EXERCISE: In the data below, begin at the line with "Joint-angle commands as" and stop after the line with "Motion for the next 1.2"; output those lines exactly and no pictures.

____ PROVIDED INFORMATION

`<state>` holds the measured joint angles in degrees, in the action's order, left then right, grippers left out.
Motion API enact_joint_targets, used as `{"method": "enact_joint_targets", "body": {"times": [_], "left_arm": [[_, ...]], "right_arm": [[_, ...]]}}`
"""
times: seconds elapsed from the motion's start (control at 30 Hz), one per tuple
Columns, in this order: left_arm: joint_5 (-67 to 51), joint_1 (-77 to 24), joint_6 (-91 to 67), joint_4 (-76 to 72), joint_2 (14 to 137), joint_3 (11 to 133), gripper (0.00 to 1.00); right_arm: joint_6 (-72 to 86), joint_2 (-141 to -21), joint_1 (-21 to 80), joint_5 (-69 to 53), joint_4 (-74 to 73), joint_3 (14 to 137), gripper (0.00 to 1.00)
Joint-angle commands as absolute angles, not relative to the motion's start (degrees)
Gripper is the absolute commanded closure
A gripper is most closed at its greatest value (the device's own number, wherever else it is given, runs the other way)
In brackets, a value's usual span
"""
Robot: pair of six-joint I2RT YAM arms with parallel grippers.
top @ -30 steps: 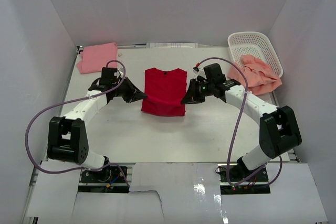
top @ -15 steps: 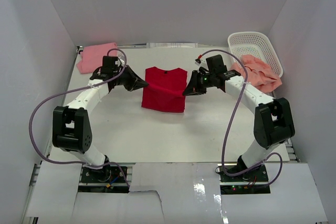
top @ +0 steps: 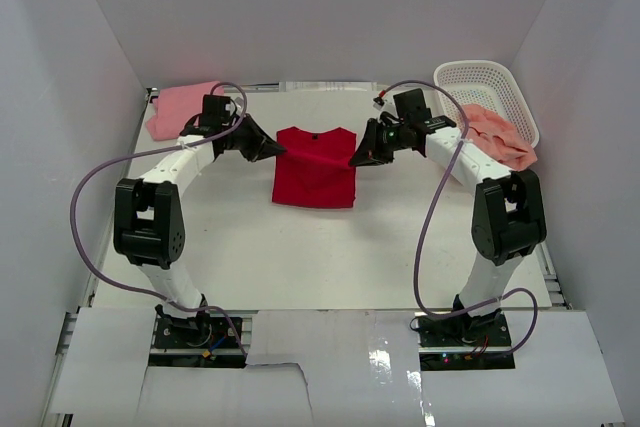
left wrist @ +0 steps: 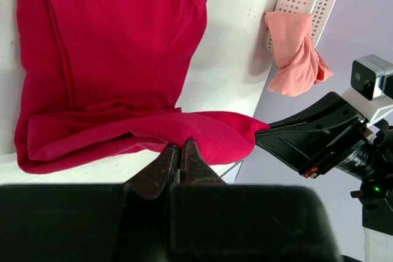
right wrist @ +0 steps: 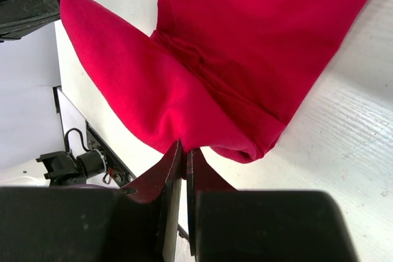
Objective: Fold and stack the t-shirts
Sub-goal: Fold the long partially folded tshirt into a neat square
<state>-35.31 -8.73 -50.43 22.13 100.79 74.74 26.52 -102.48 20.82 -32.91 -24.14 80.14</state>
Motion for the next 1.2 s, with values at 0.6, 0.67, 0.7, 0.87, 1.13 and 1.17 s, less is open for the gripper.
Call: {"method": "enact_joint_targets", "body": {"times": [0.6, 0.67, 0.7, 0.87, 1.13, 1.17], "left_arm": [[-36.4, -7.9, -50.4, 21.6, 108.5, 87.0, 1.0], [-36.4, -7.9, -50.4, 21.6, 110.1, 88.0, 1.0], [-36.5, -7.9, -50.4, 21.7, 110.6, 88.9, 1.0], [-36.8, -7.9, -50.8, 22.1, 114.2, 92.4, 1.0], [-36.4, -7.9, -50.9, 23.5, 118.6, 99.7, 1.0], [-36.3, -7.9, -50.8, 24.1, 118.9, 100.4, 1.0]], "right_arm": [[23.6, -112.8, 18.1, -35.2, -28.9, 95.8, 0.92], [23.4, -114.3, 17.7, -35.5, -29.3, 97.8, 0.92], [23.3, -114.8, 17.5, -35.6, -29.5, 98.4, 0.92], [23.3, -117.9, 16.5, -36.5, -30.8, 102.8, 0.92], [22.9, -123.3, 15.3, -38.3, -32.4, 109.8, 0.92], [22.9, -123.7, 15.2, -38.6, -32.6, 110.5, 0.92]]}}
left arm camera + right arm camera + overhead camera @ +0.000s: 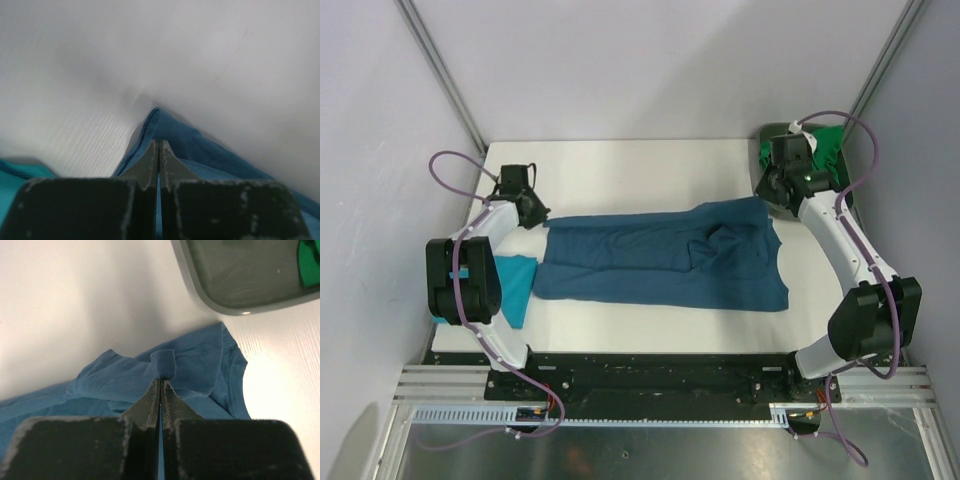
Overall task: Fold and stack the t-shirts
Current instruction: Fold the other side of the tshirt into a rectangle
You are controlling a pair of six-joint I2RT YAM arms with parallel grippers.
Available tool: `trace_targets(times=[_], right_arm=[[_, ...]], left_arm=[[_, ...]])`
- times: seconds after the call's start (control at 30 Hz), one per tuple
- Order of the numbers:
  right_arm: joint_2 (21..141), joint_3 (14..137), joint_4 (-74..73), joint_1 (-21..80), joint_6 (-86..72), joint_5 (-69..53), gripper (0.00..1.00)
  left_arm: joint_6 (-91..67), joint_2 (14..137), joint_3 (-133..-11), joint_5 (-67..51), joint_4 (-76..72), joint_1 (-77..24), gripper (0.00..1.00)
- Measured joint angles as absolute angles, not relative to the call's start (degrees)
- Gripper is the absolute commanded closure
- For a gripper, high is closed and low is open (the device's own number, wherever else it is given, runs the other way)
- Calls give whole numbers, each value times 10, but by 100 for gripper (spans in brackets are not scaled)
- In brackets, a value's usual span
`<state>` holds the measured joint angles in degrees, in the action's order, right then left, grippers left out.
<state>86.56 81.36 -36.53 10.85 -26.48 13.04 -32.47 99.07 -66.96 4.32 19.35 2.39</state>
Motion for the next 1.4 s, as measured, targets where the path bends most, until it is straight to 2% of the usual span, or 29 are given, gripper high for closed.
trace_targets(times=[0.13,0.5,0.63,1.03,1.4], right_arm=[[856,788,-380,116,-266,131,100],[793,548,-369,134,-290,121,100],[797,512,-352,134,-296,112,100],[802,511,-321,104,-293,96,100],[748,608,-364,101,-284,98,100]], left_arm=[[-325,988,-664,43,190,26,100],[-326,970,-592,43,187,30,100],[-327,970,-585,43,190,30,100],[-329,950,-585,44,190,30,100],[-330,907,-584,44,190,31,100]])
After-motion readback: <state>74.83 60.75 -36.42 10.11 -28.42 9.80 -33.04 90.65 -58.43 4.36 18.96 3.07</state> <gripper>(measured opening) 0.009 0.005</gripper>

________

EXERCISE SOLUTION:
Joint-angle commands as absolute angles, not relative to the motion's start (degrees)
Gripper is the absolute commanded closure
A gripper is most closed at its greatest value (the device's own number, wherever else it is given, runs the other way)
In brackets, a value's usual span
"""
Robot: pair of six-joint I2RT YAM arms with parallel grippers.
top @ -30 steps: 
top @ -15 steps: 
top @ +0 steps: 
left wrist @ +0 steps: 
right wrist @ +0 steps: 
Objective: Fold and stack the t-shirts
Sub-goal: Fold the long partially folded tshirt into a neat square
<state>-35.31 -8.73 -50.43 22.13 100.79 74.74 26.52 -102.48 20.82 -32.91 -24.14 80.14</state>
Motion for the next 1.2 s, with values at 0.6, 0.67, 0.7, 0.87, 1.13 and 1.17 s, less is open for the gripper.

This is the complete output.